Apologies for coming into this thread so late.  I am one of the developers that 
did an initial technical review for our institution. I thought it might be a 
good idea to go into more detail about our findings.   

>I think we need to clear (and careful) in this discussion about what user
>data we are discussing. With authentication being done by the library /
>university, Lean Library doesn’t actually have personally identifiable
>information (PII).  While IP addresses can be traced, is that any more a
>concern than an user’s ISP tracking all of users traffic already, since
>Lean Library is only effective from off campus IP addresses?

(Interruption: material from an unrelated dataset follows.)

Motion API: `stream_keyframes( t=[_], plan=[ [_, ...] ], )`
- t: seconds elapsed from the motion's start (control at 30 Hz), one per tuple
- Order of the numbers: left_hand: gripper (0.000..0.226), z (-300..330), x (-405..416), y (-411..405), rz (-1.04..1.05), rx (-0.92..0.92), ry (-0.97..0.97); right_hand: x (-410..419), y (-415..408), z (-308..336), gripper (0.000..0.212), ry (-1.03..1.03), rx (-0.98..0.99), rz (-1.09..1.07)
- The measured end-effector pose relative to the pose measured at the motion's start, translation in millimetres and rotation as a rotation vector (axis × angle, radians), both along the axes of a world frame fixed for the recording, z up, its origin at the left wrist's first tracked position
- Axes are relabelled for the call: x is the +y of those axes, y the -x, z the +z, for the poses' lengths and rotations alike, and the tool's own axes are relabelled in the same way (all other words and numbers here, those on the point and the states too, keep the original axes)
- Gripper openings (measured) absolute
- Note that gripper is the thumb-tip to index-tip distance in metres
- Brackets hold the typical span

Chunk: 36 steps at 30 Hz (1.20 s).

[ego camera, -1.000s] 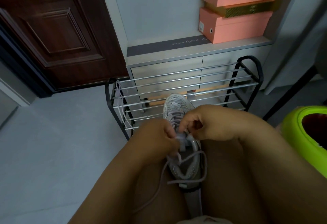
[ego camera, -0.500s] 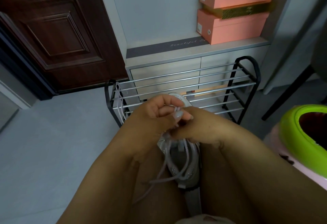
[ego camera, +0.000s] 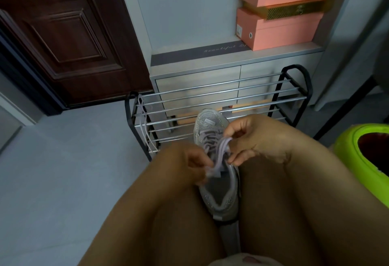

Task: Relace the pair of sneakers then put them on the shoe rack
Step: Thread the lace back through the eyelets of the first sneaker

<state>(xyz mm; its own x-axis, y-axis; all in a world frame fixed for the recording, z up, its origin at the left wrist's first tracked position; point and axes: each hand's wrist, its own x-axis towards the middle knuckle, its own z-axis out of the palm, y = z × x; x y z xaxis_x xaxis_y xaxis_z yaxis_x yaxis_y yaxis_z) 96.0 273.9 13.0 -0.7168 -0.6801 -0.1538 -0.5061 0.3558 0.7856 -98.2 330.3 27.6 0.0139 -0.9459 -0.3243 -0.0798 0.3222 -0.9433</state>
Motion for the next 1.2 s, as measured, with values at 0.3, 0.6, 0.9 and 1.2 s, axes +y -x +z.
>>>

While it's true that authentication occurs on library servers, my concern about 
PII stems from the fact that the plugin can send detailed patron browsing 
activity to Lean Library servers.    This behavior appears to be enabled for 
about 100 of the roughly 170 institutions that subscribe to Lean Library.  More 
troubling, the plugin appears to send browsing activity even when the plugin 
appears to be "inactive" due to a patron being on-campus. 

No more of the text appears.